Work order: The expected output is the line bearing "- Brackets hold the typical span" followed by all remaining lines of the records, each restated word for word.

Extracted data entries
________
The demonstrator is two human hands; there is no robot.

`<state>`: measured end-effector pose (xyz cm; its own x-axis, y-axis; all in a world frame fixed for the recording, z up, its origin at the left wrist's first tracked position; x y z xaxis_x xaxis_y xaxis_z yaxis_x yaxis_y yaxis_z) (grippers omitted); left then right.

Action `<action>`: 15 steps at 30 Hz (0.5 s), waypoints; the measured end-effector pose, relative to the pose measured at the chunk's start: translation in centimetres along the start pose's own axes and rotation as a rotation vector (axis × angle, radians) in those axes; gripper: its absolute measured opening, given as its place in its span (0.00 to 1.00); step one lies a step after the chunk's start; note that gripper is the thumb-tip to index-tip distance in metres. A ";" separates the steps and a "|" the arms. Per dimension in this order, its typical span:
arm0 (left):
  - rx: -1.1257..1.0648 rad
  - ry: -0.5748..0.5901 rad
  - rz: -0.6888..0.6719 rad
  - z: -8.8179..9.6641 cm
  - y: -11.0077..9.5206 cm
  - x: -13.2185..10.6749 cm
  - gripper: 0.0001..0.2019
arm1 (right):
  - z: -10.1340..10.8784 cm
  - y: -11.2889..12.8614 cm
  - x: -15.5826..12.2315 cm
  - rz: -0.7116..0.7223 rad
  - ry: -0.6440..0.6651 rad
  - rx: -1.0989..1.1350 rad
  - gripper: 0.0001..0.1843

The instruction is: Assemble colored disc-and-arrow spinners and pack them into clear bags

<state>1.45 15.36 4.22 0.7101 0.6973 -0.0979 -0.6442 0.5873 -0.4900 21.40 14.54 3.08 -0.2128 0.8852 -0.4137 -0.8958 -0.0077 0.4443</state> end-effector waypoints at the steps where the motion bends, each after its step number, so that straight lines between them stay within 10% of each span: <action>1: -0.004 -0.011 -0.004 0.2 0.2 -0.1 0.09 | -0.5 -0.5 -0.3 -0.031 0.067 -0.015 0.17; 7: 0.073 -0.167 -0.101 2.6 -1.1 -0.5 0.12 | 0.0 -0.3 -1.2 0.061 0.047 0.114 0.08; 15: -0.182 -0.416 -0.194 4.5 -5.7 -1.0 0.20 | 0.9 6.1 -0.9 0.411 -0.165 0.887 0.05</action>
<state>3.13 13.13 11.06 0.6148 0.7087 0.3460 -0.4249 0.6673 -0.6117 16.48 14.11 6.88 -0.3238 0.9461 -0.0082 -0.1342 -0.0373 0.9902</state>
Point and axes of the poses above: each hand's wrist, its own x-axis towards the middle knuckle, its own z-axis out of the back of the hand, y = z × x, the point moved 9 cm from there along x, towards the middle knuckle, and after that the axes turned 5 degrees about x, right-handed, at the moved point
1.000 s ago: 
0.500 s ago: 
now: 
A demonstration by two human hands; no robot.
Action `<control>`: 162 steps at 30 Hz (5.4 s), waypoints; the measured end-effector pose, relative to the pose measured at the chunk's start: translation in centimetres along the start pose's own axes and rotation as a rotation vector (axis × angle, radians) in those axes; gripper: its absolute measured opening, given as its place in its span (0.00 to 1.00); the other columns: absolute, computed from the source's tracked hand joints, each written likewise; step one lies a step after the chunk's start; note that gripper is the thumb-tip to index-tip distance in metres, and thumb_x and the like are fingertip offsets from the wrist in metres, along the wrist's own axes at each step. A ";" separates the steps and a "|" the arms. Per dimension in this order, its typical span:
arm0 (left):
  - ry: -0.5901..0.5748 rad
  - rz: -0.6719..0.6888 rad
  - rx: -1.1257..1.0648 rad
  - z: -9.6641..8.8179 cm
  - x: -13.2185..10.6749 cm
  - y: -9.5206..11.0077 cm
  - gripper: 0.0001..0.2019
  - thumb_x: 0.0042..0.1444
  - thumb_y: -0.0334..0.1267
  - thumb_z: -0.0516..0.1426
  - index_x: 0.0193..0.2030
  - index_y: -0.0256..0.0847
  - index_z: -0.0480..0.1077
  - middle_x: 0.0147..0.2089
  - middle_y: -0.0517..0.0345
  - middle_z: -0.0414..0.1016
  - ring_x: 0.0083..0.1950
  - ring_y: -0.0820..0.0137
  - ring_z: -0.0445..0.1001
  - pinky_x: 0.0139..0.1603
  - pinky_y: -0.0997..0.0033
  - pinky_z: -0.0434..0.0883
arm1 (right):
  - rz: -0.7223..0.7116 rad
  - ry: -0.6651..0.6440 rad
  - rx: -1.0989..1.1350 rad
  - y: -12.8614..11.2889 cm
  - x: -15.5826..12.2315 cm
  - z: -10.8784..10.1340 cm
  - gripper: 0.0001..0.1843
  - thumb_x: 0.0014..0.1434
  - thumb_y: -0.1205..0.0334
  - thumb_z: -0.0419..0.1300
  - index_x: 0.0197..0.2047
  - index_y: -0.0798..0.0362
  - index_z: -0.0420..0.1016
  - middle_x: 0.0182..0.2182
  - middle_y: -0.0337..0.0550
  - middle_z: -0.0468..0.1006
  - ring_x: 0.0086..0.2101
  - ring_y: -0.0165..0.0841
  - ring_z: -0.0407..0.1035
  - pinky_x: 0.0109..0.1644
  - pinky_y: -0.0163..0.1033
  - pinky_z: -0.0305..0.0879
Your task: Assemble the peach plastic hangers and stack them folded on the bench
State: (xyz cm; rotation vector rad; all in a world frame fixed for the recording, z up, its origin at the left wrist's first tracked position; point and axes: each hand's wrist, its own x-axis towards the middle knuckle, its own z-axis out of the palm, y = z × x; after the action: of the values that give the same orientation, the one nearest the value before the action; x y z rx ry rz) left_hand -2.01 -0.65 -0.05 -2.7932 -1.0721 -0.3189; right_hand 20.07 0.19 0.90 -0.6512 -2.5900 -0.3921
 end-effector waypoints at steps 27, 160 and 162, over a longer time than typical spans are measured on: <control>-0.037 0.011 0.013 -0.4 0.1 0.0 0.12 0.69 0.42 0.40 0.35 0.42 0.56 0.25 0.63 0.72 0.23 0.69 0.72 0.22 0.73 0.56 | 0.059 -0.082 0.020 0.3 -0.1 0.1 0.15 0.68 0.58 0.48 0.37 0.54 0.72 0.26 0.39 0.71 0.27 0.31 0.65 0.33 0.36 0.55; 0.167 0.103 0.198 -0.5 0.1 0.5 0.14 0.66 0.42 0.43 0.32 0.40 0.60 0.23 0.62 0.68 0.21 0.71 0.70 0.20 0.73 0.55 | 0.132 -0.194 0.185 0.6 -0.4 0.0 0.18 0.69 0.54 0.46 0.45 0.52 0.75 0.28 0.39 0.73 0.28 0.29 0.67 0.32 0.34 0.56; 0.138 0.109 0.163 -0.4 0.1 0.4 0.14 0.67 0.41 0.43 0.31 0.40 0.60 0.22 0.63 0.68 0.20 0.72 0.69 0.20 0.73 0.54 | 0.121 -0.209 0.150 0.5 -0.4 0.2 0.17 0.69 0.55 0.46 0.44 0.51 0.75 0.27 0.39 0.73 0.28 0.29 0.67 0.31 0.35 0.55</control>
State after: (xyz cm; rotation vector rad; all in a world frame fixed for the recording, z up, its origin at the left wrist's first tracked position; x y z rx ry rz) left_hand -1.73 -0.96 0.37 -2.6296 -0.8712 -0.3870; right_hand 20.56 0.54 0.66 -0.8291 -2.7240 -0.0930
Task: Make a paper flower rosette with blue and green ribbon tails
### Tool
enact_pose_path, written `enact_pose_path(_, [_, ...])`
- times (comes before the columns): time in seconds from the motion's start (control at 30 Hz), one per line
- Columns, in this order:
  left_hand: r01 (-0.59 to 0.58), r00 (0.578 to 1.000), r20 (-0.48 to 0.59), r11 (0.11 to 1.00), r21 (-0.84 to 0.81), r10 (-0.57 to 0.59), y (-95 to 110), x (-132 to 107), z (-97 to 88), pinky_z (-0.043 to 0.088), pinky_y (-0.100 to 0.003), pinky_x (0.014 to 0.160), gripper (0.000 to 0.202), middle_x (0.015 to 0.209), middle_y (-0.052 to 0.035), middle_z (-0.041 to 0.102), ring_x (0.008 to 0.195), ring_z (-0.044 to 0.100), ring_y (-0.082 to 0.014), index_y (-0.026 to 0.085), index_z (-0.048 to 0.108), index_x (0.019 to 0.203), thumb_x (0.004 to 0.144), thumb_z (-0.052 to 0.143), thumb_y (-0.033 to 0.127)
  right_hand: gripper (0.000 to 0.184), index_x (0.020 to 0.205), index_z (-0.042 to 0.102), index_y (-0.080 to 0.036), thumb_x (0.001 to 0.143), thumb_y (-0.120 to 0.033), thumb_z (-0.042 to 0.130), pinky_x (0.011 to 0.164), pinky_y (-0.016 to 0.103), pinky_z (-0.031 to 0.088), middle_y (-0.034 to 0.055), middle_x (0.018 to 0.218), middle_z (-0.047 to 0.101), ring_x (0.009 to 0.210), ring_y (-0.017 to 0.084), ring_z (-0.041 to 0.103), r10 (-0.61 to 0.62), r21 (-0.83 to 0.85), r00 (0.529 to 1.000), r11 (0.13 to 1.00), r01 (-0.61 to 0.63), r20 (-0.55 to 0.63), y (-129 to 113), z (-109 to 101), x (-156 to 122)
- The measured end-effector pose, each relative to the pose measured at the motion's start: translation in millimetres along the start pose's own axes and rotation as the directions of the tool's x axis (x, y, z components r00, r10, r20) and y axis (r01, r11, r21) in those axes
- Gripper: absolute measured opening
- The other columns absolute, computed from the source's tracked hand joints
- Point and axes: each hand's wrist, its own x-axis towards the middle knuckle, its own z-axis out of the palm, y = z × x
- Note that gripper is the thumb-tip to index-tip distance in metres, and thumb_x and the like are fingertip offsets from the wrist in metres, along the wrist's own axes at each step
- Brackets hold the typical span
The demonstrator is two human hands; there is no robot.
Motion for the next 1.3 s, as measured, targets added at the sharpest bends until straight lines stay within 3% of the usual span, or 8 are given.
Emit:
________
Result for this exercise:
- Brackets hold the typical span
The demonstrator is two human hands; there is no robot.
Motion for the next 1.3 s, as measured, targets added at the sharpest bends until straight lines stay within 3% of the usual span, or 8 are given.
Emit:

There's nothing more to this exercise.